→ **Source data**:
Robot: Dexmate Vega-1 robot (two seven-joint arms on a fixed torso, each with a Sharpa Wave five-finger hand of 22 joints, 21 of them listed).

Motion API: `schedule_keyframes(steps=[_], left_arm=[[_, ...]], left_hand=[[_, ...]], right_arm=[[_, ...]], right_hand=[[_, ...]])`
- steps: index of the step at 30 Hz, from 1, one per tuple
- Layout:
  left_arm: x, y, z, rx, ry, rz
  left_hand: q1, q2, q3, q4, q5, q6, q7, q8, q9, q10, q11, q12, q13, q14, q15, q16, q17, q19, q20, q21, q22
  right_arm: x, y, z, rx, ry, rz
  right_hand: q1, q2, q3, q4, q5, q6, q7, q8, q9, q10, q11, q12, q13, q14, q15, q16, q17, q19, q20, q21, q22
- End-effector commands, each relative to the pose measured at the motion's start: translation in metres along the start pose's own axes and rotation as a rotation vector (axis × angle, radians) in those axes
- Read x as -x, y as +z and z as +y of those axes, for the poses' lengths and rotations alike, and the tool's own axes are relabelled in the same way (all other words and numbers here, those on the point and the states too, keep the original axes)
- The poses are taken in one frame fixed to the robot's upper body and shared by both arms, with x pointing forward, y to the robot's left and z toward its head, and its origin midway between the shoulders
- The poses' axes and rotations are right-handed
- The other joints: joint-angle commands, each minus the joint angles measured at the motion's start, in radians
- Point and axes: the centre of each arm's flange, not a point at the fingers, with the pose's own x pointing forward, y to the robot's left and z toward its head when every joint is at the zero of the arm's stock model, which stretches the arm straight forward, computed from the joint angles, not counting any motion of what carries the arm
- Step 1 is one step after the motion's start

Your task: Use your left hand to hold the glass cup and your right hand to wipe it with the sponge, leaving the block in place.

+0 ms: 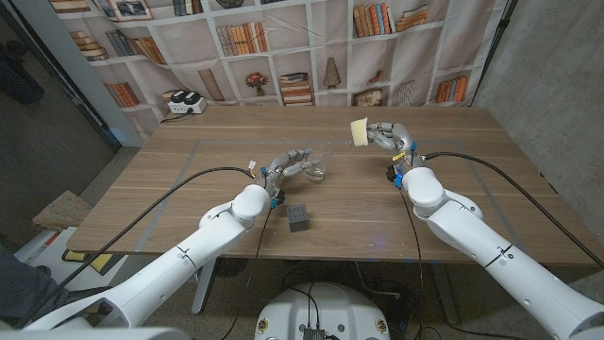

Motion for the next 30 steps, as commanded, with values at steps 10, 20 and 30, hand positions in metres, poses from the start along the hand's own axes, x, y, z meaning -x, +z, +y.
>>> schedule_keyframes(steps=[10,20,30], left_arm=[[-0.001,-0.008,0.0,-0.03,-0.077,0.088],[0.011,0.01,0.021,-0.053,-0.023,0.035],[0.024,0.023,0.043,-0.073,0.05,-0.034]], left_hand=[[-0.045,-0.013,-0.027,0.019,0.011,-0.157,0.041,-0.003,0.001,-0.149,0.053,-0.002,-0.001,-0.111,0.059,0.0,0.007,-0.066,0.041,0.0,0.003],[-0.05,-0.013,-0.03,0.022,0.012,-0.163,0.043,0.002,0.001,-0.158,0.061,0.002,-0.002,-0.119,0.062,0.002,0.008,-0.071,0.047,0.001,0.003],[-0.053,-0.013,-0.033,0.024,0.013,-0.154,0.04,0.01,0.0,-0.154,0.058,0.008,-0.003,-0.118,0.057,0.006,0.008,-0.073,0.045,0.003,0.003]], right_arm=[[0.0,-0.003,-0.004,-0.001,-0.001,0.001],[-0.001,-0.005,-0.005,-0.012,-0.009,0.004],[-0.001,-0.005,-0.001,-0.017,-0.008,0.005]], right_hand=[[0.009,0.009,0.0,-0.004,0.008,0.008,-0.012,0.006,0.021,0.005,-0.003,-0.002,0.007,-0.001,-0.013,-0.004,0.005,0.012,0.028,0.003,0.004],[0.007,0.01,0.0,-0.002,0.008,0.008,-0.011,0.006,0.021,0.007,-0.003,-0.002,0.009,-0.003,-0.011,-0.006,0.004,0.016,0.035,0.004,0.004],[0.003,0.011,0.0,0.001,0.007,0.007,-0.009,0.006,0.021,0.009,-0.003,-0.004,0.01,-0.003,-0.008,-0.007,0.003,0.031,0.052,0.009,0.003]])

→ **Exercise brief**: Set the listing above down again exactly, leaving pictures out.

→ **Response below**:
Robot: Dexmate Vega-1 robot (two seven-joint arms on a fixed torso, each with a Sharpa Wave five-finger hand of 22 joints, 21 of them listed).

Motion API: `schedule_keyframes(steps=[_], left_arm=[[_, ...]], left_hand=[[_, ...]], right_arm=[[_, ...]], right_hand=[[_, ...]])`
- steps: index of the step at 30 Hz, from 1, one per tuple
- Layout:
  left_arm: x, y, z, rx, ry, rz
  left_hand: q1, q2, q3, q4, q5, q6, q7, q8, q9, q10, q11, q12, q13, q14, q15, q16, q17, q19, q20, q21, q22
  right_arm: x, y, z, rx, ry, rz
  right_hand: q1, q2, q3, q4, q5, q6, q7, q8, q9, q10, q11, q12, q13, q14, q15, q16, q17, q19, q20, q21, q22
- End-effector commands, each relative to the pose measured at the motion's start: translation in metres along the start pose's own axes and rotation as a rotation vector (axis × angle, radians) in those axes
- Read x as -x, y as +z and z as +y of those axes, for the poses' lengths and rotations alike, and the tool's own axes are relabelled in the same way (all other words and numbers here, those on the point and the states too, keep the original axes)
- The poses are taken in one frame fixed to the robot's upper body and shared by both arms, with x pointing forward, y to the robot's left and z toward its head, and its origin midway between the shoulders
- The poses' axes and rotations are right-handed
- The other joints: joint-angle commands, each minus the joint angles measured at the motion's start, in radians
- Point and axes: the centre of each arm's flange, not a point at the fingers, with the pose's own x pointing forward, y to the robot's left and z toward its head when every joint is at the zero of the arm's stock model, which stretches the arm straight forward, computed from the joint angles, not counting any motion of what carries the arm
- Step 1 is one step after the motion's start

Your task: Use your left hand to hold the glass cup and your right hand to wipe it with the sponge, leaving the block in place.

+0 ms: 

Motion for the next 30 steps, as commanded, with values at steps 10, 20 and 30, hand positions in metres, poses from the start along the hand's own axes, x, y, z meaning -x, +z, +y.
>>> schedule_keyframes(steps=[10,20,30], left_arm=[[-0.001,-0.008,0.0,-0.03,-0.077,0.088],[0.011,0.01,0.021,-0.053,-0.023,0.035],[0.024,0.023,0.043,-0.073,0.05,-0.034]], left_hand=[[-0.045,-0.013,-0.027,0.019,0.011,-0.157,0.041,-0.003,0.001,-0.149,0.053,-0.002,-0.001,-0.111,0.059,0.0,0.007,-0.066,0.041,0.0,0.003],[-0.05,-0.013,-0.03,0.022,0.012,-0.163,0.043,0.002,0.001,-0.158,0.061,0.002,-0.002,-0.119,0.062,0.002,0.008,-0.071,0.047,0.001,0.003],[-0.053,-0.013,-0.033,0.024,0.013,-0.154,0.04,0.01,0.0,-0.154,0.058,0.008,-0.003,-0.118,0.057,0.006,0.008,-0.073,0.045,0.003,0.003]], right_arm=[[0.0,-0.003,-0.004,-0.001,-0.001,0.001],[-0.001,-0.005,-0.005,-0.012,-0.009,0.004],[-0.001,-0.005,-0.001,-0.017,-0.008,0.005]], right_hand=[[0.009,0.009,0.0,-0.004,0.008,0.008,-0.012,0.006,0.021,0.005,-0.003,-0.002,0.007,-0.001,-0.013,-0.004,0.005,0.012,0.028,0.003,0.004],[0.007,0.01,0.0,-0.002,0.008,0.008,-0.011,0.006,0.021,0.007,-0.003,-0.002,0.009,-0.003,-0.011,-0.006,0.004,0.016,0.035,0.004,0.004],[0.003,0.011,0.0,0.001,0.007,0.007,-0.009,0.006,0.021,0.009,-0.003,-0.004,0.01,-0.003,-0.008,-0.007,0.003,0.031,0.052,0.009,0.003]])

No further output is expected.